What the task asks – Starting at the line that contains "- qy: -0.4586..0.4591", return every line through the end of the entries below, exactly and with nothing else.
··· Entries provided ···
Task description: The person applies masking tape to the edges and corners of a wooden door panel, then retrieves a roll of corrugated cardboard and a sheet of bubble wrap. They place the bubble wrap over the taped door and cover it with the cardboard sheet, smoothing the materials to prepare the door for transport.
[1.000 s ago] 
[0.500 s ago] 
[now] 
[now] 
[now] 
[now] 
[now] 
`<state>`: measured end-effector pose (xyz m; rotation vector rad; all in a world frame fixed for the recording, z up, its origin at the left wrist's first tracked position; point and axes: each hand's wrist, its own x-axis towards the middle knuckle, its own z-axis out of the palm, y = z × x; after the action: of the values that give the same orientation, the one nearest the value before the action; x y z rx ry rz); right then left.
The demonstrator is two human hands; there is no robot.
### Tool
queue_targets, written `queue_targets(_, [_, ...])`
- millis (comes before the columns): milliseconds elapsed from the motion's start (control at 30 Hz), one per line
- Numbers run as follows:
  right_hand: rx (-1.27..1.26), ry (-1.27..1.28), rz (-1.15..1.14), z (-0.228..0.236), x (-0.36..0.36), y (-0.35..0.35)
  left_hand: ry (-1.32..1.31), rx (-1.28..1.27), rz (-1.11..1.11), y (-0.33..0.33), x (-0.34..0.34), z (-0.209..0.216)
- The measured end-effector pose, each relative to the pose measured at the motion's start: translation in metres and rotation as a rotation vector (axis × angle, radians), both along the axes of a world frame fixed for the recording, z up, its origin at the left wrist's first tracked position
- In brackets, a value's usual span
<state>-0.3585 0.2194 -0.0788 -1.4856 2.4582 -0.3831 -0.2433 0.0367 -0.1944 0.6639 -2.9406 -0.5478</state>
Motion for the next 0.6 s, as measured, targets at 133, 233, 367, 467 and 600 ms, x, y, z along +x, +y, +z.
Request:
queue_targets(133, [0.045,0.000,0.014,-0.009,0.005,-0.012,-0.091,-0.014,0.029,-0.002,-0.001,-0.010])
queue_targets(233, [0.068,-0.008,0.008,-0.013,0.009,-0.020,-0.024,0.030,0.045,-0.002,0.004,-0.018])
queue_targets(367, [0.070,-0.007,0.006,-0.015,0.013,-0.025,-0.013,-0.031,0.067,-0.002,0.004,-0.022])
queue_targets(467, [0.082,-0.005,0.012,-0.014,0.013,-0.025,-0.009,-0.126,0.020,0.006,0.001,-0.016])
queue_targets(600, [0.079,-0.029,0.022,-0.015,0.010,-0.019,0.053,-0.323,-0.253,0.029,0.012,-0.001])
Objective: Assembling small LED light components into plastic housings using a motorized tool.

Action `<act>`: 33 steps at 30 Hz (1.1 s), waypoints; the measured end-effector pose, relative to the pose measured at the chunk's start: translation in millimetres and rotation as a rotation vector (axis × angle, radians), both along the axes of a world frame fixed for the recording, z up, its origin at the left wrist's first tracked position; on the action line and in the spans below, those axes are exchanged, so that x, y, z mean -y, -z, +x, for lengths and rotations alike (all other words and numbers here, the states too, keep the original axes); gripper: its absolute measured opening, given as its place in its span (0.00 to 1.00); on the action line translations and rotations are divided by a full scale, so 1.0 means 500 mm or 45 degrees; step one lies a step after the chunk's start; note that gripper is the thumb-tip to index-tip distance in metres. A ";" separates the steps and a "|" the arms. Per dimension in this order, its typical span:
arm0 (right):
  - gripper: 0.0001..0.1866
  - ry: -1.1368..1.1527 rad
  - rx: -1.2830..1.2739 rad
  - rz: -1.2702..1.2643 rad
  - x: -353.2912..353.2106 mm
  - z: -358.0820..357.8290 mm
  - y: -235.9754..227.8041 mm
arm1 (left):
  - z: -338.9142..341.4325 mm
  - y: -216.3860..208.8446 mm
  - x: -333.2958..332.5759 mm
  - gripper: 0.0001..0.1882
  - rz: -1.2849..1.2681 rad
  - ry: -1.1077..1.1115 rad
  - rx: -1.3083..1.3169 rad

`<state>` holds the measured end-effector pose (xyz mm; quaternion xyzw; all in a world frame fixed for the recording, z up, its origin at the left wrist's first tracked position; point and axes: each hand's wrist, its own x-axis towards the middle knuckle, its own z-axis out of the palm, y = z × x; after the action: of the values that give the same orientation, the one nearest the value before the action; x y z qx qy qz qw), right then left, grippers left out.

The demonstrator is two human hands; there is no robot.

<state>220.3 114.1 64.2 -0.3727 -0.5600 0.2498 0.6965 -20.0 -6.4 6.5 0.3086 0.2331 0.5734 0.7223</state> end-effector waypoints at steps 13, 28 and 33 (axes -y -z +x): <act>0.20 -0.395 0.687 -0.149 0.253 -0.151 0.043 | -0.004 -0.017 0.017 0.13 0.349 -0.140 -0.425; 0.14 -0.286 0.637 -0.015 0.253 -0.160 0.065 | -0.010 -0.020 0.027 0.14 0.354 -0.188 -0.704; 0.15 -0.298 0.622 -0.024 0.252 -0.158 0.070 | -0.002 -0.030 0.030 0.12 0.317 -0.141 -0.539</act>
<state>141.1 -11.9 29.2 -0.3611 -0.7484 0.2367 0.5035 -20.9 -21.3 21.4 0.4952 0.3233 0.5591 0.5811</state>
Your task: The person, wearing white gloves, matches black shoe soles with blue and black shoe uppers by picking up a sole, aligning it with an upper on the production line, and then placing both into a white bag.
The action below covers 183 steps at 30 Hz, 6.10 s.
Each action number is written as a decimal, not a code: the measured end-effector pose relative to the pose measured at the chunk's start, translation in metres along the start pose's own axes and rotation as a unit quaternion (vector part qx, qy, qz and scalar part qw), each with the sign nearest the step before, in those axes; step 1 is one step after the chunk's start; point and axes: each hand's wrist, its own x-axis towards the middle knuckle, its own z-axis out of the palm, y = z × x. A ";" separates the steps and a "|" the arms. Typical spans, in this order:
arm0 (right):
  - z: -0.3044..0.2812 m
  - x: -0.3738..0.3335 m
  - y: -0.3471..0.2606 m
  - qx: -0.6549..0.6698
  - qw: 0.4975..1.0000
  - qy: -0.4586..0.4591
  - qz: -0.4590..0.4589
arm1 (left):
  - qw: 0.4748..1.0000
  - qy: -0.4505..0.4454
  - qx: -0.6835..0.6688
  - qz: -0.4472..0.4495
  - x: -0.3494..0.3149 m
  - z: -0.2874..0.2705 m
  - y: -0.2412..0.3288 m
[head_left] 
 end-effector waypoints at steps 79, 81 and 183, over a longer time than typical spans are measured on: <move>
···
Answer box –
  - qy: -0.4586..0.4591
  - qz: -0.4590..0.4589
arm1 (left):
  - qw: 0.4748..1.0000
  - qy: -0.4505..0.4454
  - qx: -0.6835..0.6688
  - qz: -0.4472..0.4495
  - x: -0.3494..0.3149 m
  - z: -0.2874..0.2705 m
  - y: -0.2412..0.3288 m
[head_left] 
 end-effector waypoints at steps 79, 81 and 183, over a longer time than typical spans are measured on: <move>

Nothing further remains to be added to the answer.